# What you need to do
A faithful copy of the listing below is needed, one that contains no pictures.

# Stored data
****************************************

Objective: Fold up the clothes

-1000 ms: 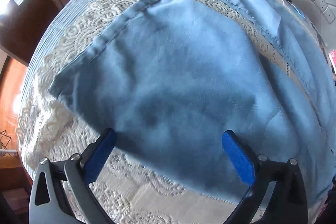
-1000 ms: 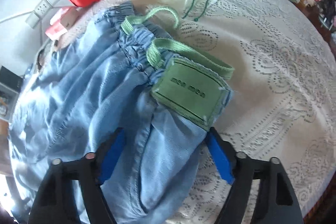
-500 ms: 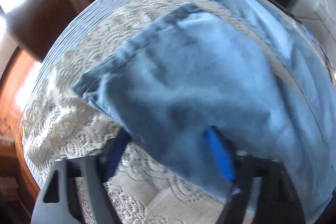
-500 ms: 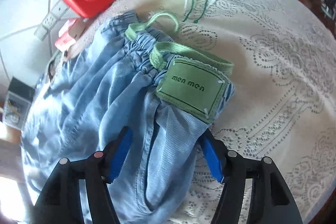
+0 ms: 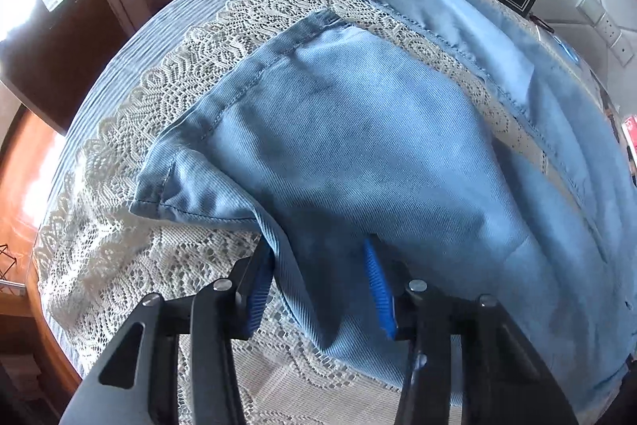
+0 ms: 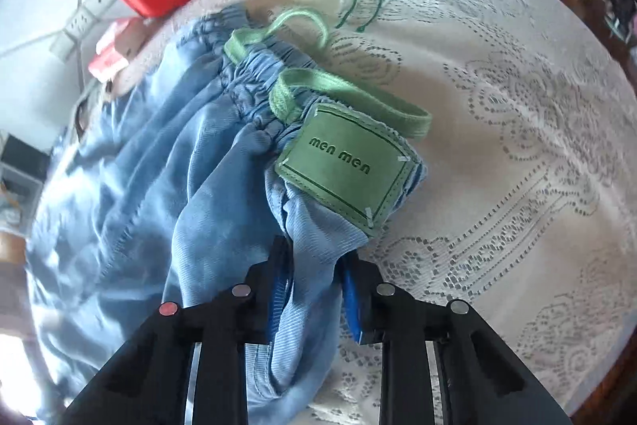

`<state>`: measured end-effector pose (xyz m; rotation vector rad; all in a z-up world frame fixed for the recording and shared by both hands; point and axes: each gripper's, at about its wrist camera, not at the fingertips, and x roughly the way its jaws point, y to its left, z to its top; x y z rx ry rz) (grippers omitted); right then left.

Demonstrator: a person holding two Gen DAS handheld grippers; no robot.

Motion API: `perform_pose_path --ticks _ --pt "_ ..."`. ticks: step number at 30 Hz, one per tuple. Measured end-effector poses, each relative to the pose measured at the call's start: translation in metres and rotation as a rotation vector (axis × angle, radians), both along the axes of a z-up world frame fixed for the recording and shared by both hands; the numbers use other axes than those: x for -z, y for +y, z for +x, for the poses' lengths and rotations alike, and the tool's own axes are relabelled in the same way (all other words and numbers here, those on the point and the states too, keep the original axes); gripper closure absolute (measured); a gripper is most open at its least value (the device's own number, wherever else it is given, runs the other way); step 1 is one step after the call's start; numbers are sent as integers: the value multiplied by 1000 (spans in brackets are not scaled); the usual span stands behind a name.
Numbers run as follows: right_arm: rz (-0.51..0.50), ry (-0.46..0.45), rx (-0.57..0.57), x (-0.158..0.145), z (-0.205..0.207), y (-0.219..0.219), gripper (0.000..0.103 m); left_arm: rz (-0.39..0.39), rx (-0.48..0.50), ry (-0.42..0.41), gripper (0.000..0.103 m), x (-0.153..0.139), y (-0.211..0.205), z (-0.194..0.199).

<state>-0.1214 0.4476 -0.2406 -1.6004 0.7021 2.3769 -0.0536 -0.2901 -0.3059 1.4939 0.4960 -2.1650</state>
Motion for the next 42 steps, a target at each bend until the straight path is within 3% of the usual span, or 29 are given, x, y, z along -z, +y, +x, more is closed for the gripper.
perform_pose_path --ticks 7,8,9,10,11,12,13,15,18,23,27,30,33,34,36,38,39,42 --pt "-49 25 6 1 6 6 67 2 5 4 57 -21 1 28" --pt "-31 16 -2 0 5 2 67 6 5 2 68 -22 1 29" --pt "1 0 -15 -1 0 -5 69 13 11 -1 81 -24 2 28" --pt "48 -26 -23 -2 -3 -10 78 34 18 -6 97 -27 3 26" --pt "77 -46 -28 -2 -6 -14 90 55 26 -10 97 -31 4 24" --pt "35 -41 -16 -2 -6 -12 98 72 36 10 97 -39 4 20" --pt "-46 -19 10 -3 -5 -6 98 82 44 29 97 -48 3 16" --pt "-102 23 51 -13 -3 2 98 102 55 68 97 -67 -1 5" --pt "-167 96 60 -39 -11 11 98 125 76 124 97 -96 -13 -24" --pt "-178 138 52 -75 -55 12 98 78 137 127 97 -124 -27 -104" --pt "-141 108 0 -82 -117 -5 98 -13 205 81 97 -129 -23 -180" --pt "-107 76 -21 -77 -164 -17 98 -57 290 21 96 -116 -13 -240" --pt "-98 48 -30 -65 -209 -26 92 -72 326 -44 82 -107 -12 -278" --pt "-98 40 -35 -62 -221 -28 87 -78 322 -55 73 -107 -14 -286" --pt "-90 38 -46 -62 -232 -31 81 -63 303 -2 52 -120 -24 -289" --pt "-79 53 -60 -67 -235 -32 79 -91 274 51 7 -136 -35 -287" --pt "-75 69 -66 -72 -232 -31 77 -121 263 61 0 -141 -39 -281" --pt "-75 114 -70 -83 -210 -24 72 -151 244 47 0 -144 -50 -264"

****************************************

# Exercise output
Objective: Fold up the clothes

-1000 ms: 
-1000 ms: 
-500 ms: 
-500 ms: 
+0 ms: 
+0 ms: 

`<state>`: measured end-effector pose (xyz m; rotation vector rad; all in a z-up world frame fixed for the recording and shared by both hands; point and axes: each gripper's, at about its wrist camera, not at the fingertips, and x roughly the way its jaws point, y to its left, z to its top; x y z rx ry rz) (grippers omitted); right then left.

Demonstrator: a person holding two Gen DAS handheld grippers; no robot.

Motion API: `perform_pose_path --ticks _ --pt "_ ..."`. ticks: step number at 30 Hz, one per tuple. Measured end-effector poses, each relative to the pose measured at the call's start: translation in metres and rotation as a rotation vector (axis × angle, radians), both along the axes of a z-up world frame fixed for the recording and shared by both hands; the numbers use other axes than those: x for -z, y for +y, z for +x, for the poses' lengths and rotations alike, and the tool's own axes are relabelled in the same way (all other words and numbers here, those on the point and the states too, keep the original axes); gripper closure absolute (measured); a gripper is most open at its least value (the device's own number, wherever else it is given, runs the other way); step 1 is one step after the call's start; numbers are sent as integers: the value multiplied by 1000 (spans in brackets are not scaled); the usual span stands behind a name.
Numbers run as follows: right_arm: rz (-0.51..0.50), ry (-0.46..0.45), rx (-0.57..0.57), x (-0.158..0.145), z (-0.205..0.207), y (-0.219..0.219), gripper (0.000..0.103 m); left_arm: rz (-0.39..0.39), rx (-0.48..0.50), ry (-0.42..0.41), gripper (0.000..0.103 m), x (-0.153..0.139), y (-0.211..0.205), z (-0.194..0.199).

<state>-0.1214 0.4476 -0.2406 -1.6004 0.7021 2.3769 -0.0536 -0.2901 -0.3059 1.4939 0.4960 -2.1650</state>
Motion for the next 42 steps, a target at each bend until the straight path is within 3% of the usual span, or 29 are given, x, y, z along -z, +y, +x, more is closed for the gripper.
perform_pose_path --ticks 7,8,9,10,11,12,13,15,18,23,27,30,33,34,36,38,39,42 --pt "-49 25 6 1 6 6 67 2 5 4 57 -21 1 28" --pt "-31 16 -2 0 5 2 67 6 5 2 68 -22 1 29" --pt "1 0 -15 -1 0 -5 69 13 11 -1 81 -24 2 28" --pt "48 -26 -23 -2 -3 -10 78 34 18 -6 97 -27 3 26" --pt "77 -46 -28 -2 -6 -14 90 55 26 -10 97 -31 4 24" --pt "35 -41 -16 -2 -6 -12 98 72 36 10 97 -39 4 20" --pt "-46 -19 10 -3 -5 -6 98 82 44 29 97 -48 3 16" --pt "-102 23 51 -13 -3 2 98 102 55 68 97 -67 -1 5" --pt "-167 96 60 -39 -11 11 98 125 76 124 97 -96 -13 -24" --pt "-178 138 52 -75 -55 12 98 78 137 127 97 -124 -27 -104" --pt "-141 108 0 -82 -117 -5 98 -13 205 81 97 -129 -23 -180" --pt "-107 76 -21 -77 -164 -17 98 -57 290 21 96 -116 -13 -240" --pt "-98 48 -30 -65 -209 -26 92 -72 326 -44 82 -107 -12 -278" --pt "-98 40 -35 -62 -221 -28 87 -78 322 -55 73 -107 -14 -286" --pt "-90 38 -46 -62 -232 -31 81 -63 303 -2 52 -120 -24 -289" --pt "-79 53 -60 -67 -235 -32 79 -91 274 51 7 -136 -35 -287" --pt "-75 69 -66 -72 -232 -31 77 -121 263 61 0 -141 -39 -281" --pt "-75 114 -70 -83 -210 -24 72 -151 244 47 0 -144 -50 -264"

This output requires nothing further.